= The task =
Find how many lines of the records below contain the word "white" and write that number by itself.

____ Supplied material

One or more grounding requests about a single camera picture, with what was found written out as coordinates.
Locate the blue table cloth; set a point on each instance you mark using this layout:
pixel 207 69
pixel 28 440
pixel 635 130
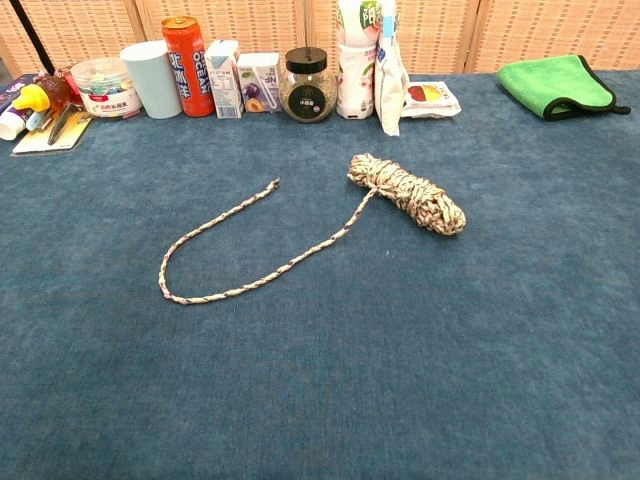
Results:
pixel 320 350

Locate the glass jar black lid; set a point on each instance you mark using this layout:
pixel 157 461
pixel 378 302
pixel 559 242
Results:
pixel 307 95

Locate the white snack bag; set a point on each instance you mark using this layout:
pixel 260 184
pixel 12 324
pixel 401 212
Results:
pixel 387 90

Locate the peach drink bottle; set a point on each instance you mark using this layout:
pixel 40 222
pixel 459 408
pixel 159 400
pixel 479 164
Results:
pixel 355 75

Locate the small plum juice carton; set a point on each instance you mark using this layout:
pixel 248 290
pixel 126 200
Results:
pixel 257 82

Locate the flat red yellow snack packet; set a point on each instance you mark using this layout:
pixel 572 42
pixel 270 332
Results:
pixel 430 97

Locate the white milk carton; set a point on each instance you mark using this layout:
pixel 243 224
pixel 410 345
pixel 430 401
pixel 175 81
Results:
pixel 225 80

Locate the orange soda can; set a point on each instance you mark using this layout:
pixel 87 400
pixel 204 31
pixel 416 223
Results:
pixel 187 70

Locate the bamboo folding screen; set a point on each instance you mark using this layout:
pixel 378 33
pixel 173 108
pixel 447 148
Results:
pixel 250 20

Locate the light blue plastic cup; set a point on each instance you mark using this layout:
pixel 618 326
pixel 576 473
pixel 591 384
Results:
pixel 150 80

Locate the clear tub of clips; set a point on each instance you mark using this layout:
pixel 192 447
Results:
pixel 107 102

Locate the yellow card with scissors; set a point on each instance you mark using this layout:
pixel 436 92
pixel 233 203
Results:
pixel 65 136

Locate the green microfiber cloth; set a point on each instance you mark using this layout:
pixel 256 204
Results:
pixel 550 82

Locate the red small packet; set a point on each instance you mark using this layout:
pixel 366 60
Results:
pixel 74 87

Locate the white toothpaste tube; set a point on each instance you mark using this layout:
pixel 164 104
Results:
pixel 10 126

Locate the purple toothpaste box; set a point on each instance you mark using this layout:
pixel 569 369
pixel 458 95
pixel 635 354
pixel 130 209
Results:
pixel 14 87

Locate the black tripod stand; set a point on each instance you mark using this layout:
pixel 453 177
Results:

________

= Answer section =
3